== Task directions ==
Report each line from the data below that holds the word "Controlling".
[Records for processing — start]
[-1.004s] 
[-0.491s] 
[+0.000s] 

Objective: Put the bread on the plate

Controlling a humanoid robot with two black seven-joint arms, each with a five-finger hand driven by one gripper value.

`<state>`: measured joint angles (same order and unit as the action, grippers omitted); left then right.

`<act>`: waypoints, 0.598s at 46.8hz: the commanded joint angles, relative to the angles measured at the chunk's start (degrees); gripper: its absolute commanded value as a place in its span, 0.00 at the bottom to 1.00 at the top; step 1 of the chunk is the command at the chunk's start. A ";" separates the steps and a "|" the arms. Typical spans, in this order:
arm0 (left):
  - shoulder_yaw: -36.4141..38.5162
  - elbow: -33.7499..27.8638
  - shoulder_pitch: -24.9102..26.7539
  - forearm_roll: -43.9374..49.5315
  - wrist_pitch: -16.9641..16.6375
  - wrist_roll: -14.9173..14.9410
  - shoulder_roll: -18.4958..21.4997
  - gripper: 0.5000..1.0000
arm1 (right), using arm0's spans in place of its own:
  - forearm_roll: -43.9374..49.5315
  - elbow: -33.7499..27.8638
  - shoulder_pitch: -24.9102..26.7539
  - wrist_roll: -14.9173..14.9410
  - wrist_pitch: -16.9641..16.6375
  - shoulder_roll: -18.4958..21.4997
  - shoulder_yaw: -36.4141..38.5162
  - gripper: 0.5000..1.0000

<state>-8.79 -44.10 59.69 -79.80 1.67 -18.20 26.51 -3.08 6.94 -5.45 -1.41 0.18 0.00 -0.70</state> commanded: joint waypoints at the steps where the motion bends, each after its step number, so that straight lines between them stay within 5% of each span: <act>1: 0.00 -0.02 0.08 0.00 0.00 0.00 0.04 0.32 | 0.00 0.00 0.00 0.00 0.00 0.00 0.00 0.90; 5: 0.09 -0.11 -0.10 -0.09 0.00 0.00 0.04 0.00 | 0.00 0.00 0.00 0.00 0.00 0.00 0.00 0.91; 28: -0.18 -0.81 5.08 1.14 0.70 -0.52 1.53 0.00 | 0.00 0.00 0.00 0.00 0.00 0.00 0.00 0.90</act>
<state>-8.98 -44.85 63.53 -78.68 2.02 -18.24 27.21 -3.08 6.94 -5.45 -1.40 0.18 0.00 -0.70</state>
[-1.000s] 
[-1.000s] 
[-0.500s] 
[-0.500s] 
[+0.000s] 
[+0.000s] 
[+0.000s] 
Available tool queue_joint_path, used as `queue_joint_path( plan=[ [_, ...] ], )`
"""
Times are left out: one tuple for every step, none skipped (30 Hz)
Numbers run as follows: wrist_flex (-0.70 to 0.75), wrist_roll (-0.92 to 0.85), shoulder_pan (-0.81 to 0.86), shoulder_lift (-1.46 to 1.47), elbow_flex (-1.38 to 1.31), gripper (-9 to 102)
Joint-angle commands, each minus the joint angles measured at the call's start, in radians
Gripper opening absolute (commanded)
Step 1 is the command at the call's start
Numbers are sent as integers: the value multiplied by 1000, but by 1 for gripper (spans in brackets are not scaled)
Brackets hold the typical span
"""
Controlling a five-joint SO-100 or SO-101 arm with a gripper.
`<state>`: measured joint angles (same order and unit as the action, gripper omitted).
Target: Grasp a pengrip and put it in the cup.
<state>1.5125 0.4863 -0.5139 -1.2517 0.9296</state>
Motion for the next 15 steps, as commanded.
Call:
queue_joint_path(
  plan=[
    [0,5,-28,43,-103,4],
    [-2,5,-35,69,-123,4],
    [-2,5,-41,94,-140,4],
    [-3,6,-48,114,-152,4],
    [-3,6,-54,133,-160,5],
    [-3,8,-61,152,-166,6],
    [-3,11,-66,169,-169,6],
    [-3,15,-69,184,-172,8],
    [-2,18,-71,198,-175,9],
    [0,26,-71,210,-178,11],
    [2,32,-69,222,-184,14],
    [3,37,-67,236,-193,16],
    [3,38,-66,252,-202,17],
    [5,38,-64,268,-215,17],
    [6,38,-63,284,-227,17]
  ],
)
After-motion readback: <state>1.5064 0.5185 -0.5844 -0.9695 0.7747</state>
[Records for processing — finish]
== Reply ==
Controlling a humanoid robot with two black seven-joint arms, each with a five-finger hand driven by one gripper value.
Controlling a five-joint SO-100 or SO-101 arm with a gripper.

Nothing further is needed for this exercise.